Your Questions
Your Questions
Q: Dr. Eppley, I am interested in trach scar revision. I have a very ugly scar from a tracheotomy tube and am interested in knowing what my options are in terms of eliminating or reducing the appearance. The tube was removed mid-September of 2014. My doctors suggested waiting some months for everything to heal before considering any cosmetic surgery.There may also be some internal scarring, which seems to be inhibiting normal swallowing somewhat. What type of trach scar revision do you recommend?
A: Tracheostomy scars can be reduced/improved in appearance but never completely eliminated. Given that you are six months from the tube being removed, the treatment of the trach scar could be done any time in my opinion. The only reason to wait any longer, in any type of scar revision, is if one thought that more time had a chance to make it improve enough that surgery should not be needed. Because most tracheostomy scars are depressed, I prefer the use of a small dermal fat graft to fill the defect at the same time as revision of the skin scar. This can also release the tether that is often seen when swallowing. This converts a round depressed scar into a flat linear scar.
Dr. Barry Eppley
Indianapolis, Indiana
Q: Dr. Eppley, I was born pre mature and have a bad tracheostomy scar that I really want improved. After reading your website I can see that you are a extremely talented surgeon with lost of practice in this area. I have attached two pictures, one where the neck is stretched and one where Im looking straight forward. Can you please tell me what is possible to do here, and what results I can expect?

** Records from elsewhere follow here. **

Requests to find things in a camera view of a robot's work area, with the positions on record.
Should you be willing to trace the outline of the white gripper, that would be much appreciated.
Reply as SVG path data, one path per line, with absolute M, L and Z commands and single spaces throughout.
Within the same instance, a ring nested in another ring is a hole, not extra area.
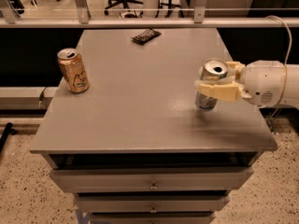
M 245 66 L 241 62 L 227 62 L 227 77 L 239 80 L 228 84 L 206 83 L 196 80 L 194 87 L 203 95 L 225 102 L 243 98 L 252 105 L 277 105 L 286 85 L 286 66 L 278 61 L 257 61 Z

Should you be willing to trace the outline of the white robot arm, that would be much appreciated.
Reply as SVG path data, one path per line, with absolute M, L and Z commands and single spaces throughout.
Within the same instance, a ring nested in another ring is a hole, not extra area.
M 244 99 L 259 107 L 299 107 L 299 65 L 256 61 L 248 65 L 226 62 L 227 76 L 196 80 L 195 88 L 207 97 L 225 102 Z

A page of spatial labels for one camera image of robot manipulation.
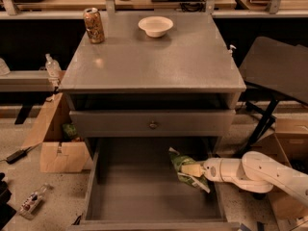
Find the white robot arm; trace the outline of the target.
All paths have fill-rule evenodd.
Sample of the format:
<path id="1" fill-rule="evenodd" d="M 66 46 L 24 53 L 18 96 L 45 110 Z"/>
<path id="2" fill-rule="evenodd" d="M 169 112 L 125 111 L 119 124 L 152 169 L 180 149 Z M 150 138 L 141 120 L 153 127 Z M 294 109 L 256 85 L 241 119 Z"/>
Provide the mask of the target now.
<path id="1" fill-rule="evenodd" d="M 180 166 L 180 172 L 192 177 L 204 176 L 212 182 L 232 183 L 253 193 L 269 193 L 277 187 L 308 205 L 308 175 L 260 152 L 249 151 L 241 159 L 210 158 L 185 164 Z"/>

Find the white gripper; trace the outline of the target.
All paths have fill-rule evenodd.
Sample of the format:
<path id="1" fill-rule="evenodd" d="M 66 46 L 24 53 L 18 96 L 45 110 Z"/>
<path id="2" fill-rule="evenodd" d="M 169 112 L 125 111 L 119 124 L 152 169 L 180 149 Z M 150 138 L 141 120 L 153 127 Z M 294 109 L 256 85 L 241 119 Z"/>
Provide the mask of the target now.
<path id="1" fill-rule="evenodd" d="M 203 167 L 200 164 L 182 165 L 181 172 L 195 177 L 201 177 L 204 174 L 204 176 L 210 181 L 221 182 L 221 163 L 221 158 L 210 158 L 203 163 Z"/>

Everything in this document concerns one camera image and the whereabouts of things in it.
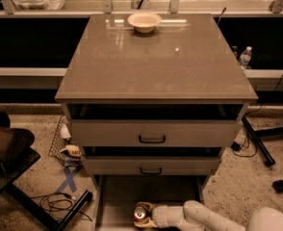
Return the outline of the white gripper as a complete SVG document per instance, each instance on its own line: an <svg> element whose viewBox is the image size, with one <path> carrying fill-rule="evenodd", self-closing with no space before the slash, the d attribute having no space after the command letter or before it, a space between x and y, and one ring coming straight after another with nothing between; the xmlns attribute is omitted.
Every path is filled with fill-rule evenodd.
<svg viewBox="0 0 283 231"><path fill-rule="evenodd" d="M134 225L141 228L168 228L176 227L179 229L185 229L187 221L185 218L185 211L182 206L167 206L159 205L150 202L138 202L137 207L143 207L147 211L152 211L152 218L146 218L144 220L135 221Z"/></svg>

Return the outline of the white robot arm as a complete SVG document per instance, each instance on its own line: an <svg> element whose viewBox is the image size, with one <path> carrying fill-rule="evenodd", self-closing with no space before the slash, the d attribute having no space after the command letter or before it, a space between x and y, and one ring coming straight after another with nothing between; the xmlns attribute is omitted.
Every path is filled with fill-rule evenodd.
<svg viewBox="0 0 283 231"><path fill-rule="evenodd" d="M246 224L212 211L195 200L181 206L139 202L133 211L141 229L177 228L179 231L283 231L283 213L271 207L254 211Z"/></svg>

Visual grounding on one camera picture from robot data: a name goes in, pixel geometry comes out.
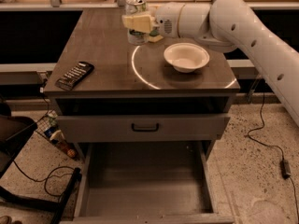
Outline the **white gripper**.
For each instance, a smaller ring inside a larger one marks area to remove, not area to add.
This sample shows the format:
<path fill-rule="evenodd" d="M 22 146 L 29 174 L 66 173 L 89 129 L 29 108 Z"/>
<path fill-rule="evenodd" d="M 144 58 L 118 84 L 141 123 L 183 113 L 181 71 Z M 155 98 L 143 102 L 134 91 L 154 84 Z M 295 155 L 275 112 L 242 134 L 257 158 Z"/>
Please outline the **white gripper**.
<path fill-rule="evenodd" d="M 183 7 L 183 3 L 167 3 L 158 7 L 155 17 L 149 11 L 123 15 L 122 23 L 127 29 L 146 34 L 159 27 L 161 36 L 179 38 L 179 18 Z"/>

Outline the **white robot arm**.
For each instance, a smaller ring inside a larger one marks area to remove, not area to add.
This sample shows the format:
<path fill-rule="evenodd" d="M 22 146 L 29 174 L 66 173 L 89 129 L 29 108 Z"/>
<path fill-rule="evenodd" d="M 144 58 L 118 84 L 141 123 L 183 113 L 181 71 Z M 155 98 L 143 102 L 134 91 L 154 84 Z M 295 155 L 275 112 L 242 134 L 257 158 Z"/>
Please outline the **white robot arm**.
<path fill-rule="evenodd" d="M 191 38 L 219 52 L 241 49 L 299 125 L 299 53 L 272 33 L 243 0 L 167 3 L 122 17 L 141 33 Z"/>

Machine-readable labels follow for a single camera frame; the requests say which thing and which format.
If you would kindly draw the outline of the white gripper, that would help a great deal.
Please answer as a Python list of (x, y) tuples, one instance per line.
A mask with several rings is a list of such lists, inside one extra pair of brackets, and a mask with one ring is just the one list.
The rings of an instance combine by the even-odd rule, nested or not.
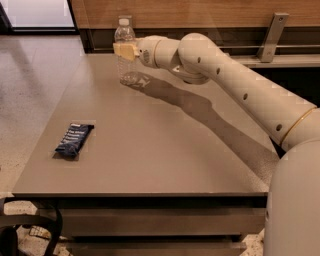
[(162, 36), (147, 36), (138, 38), (136, 45), (134, 43), (114, 43), (114, 53), (129, 61), (134, 61), (137, 57), (140, 62), (150, 68), (161, 68), (160, 57), (156, 54), (156, 50), (161, 41), (165, 37)]

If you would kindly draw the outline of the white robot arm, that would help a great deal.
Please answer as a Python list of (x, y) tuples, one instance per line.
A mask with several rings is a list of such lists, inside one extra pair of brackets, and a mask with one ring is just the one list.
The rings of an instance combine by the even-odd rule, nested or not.
[(320, 109), (223, 53), (208, 37), (148, 36), (114, 53), (191, 84), (211, 79), (280, 146), (269, 187), (263, 256), (320, 256)]

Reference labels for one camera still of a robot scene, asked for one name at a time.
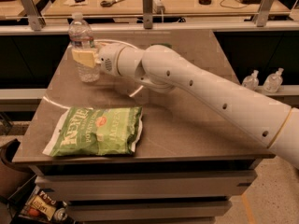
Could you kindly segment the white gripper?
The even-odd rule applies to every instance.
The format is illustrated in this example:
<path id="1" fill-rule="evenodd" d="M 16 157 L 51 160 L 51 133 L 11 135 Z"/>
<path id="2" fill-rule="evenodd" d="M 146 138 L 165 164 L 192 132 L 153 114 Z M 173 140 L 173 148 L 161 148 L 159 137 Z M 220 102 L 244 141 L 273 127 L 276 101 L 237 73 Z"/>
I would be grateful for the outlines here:
<path id="1" fill-rule="evenodd" d="M 121 43 L 111 43 L 103 46 L 99 53 L 97 49 L 72 49 L 72 56 L 75 62 L 90 68 L 97 65 L 99 56 L 101 70 L 108 75 L 118 77 L 120 75 L 118 59 L 124 48 L 125 45 Z"/>

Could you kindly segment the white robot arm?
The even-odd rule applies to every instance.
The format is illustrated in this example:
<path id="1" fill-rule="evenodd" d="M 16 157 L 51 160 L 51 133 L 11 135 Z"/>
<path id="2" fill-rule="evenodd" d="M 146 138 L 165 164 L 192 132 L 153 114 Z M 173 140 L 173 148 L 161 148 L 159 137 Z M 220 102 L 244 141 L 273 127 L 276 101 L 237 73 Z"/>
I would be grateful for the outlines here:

A: What you have is a vertically oriented tracheostomy scar with a central depression. The best way to treat that type of trach scar would be total excision and contracture release, interpositional dermal-fat graft and linear or partial broken line skin closure. You most certainly should be able to substantially narrow the scar line and even out its contour with the surrounding unscarred skin. In short, there is a lot of room for improvement in your tracheostomy scar. The one negative to your trach scar is that it is vertically oriented, completely perpendicular to the natural horizontal relaxed skin tension lines of the neck. This natural anatomic violation will make any neck scar revision more prone to secondary widening than if the initial scar was horizontal in orientation.